> [What the task requires]:
Only the text of the records, copied exactly, is wanted; no pictures.

### Data for review ###

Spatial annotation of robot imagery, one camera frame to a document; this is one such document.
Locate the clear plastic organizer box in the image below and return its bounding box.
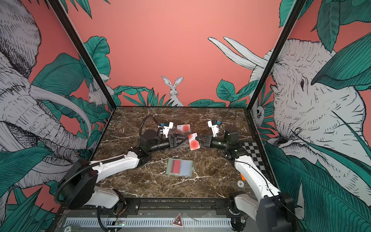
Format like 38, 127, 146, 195
160, 128, 188, 150

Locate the red white credit card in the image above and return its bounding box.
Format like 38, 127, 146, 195
177, 124, 191, 133
188, 133, 200, 150

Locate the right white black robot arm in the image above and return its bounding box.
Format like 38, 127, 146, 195
195, 130, 299, 232

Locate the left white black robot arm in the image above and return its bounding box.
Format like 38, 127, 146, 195
54, 130, 188, 212

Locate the black white checkerboard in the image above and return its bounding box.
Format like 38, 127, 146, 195
241, 141, 268, 177

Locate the small white round disc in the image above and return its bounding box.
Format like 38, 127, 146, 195
237, 180, 244, 188

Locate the red warning triangle sticker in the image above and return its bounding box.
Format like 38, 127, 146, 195
172, 213, 184, 228

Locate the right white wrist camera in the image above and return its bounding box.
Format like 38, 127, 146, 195
207, 119, 221, 137

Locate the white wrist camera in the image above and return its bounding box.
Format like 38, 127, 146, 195
207, 119, 221, 137
160, 122, 174, 138

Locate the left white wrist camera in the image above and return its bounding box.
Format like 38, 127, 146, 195
160, 122, 174, 138

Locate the black mounting rail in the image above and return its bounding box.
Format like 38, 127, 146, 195
77, 198, 247, 217

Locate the white slotted cable duct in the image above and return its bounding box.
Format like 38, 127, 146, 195
63, 217, 232, 228

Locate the right black frame post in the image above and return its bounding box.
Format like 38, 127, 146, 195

###

> [Solution below]:
Spatial annotation of robot imagery, one camera frame to a document; this is one such document.
Locate the clear plastic organizer box in the image below and return its bounding box.
Format like 38, 127, 146, 195
160, 128, 188, 150

Locate the red white credit card in the image above and return its bounding box.
Format like 38, 127, 146, 195
177, 124, 191, 133
188, 133, 200, 150

Locate the right white black robot arm in the image above and return its bounding box.
Format like 38, 127, 146, 195
195, 130, 299, 232

Locate the left white black robot arm in the image above and return its bounding box.
Format like 38, 127, 146, 195
54, 130, 188, 212

Locate the black white checkerboard in the image above and return its bounding box.
Format like 38, 127, 146, 195
241, 141, 268, 177

Locate the small white round disc in the image above and return its bounding box.
Format like 38, 127, 146, 195
237, 180, 244, 188

Locate the red warning triangle sticker in the image above and return its bounding box.
Format like 38, 127, 146, 195
172, 213, 184, 228

Locate the right white wrist camera in the image above and return its bounding box.
Format like 38, 127, 146, 195
207, 119, 221, 137

Locate the white wrist camera in the image above and return its bounding box.
Format like 38, 127, 146, 195
207, 119, 221, 137
160, 122, 174, 138

Locate the left white wrist camera in the image above and return its bounding box.
Format like 38, 127, 146, 195
160, 122, 174, 138

Locate the black mounting rail in the image above and return its bounding box.
Format like 38, 127, 146, 195
77, 198, 247, 217

Locate the white slotted cable duct in the image above and return its bounding box.
Format like 38, 127, 146, 195
63, 217, 232, 228

Locate the right black frame post in the image above and return its bounding box.
Format like 38, 127, 146, 195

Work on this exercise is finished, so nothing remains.